Of course, it's feasible that we junior scholars could simply walk away, say "to hell with it," and start exploring new non-academic career possibilities, so long as they absolutely do not involve spending multiple years on a magnum opus with little, or 0, market value. But walking away from this brutal market is a simultaneously liberating and terrifying prospect. I would feel immediate, intense relief if I stopped laboring at something that no one really wants to employ me full-time to keep producing. If there is no demand for what I'm selling, why continue to sell it? If my one-woman ship is going down, why not grab the nearest lifeboat and make for shore? (Really, how many metaphors do I need to construct before it finally sinks in that my work is not even valued by academe?)
Get me off this shinking ship-stat! |
3 comments:
Two things:
1) There is such a thing as sunk cost (to continue both the economic and naval metaphor).

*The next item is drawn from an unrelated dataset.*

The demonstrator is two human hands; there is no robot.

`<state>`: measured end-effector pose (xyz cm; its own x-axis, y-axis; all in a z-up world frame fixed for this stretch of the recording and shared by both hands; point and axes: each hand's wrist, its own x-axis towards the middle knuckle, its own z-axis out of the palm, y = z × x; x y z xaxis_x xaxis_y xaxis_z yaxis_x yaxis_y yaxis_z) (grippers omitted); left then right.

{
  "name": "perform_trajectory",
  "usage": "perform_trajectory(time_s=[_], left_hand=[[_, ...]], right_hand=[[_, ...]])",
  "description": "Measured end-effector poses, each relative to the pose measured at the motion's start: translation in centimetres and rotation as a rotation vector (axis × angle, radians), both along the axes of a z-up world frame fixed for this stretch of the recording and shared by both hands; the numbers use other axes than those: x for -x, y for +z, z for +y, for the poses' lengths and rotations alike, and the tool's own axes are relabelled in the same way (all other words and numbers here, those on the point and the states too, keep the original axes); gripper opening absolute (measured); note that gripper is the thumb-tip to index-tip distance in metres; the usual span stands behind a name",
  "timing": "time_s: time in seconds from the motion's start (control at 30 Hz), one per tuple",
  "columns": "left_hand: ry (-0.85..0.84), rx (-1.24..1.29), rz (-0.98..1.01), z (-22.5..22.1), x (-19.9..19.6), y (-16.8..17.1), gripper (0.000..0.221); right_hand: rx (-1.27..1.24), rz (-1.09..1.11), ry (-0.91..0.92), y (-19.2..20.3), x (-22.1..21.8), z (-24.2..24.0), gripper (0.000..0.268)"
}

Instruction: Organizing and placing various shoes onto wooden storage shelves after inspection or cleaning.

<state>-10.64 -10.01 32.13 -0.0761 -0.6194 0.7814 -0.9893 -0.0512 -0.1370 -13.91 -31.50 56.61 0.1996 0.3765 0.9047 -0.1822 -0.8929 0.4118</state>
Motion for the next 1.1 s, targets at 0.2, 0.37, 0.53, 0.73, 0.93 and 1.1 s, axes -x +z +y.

2) If you discard traditional economic theory (which I generally do) you could approach it from an advertising standpoint, and attempt create demand where none exists. This is probably best applied outside the Ivory Tower, though.
Yes, I agree withy our point about the sunk cost. It is depressing to admit but more realistic than continuing to sail on, so to speak, without paying attention to the facts.
Intriguing idea about creating demand where none exists. How exactly do you propose going about that, though? Maybe I need walk the streets, and post on Youtube, naked with a sign that says, "historian for hire--cheap!!"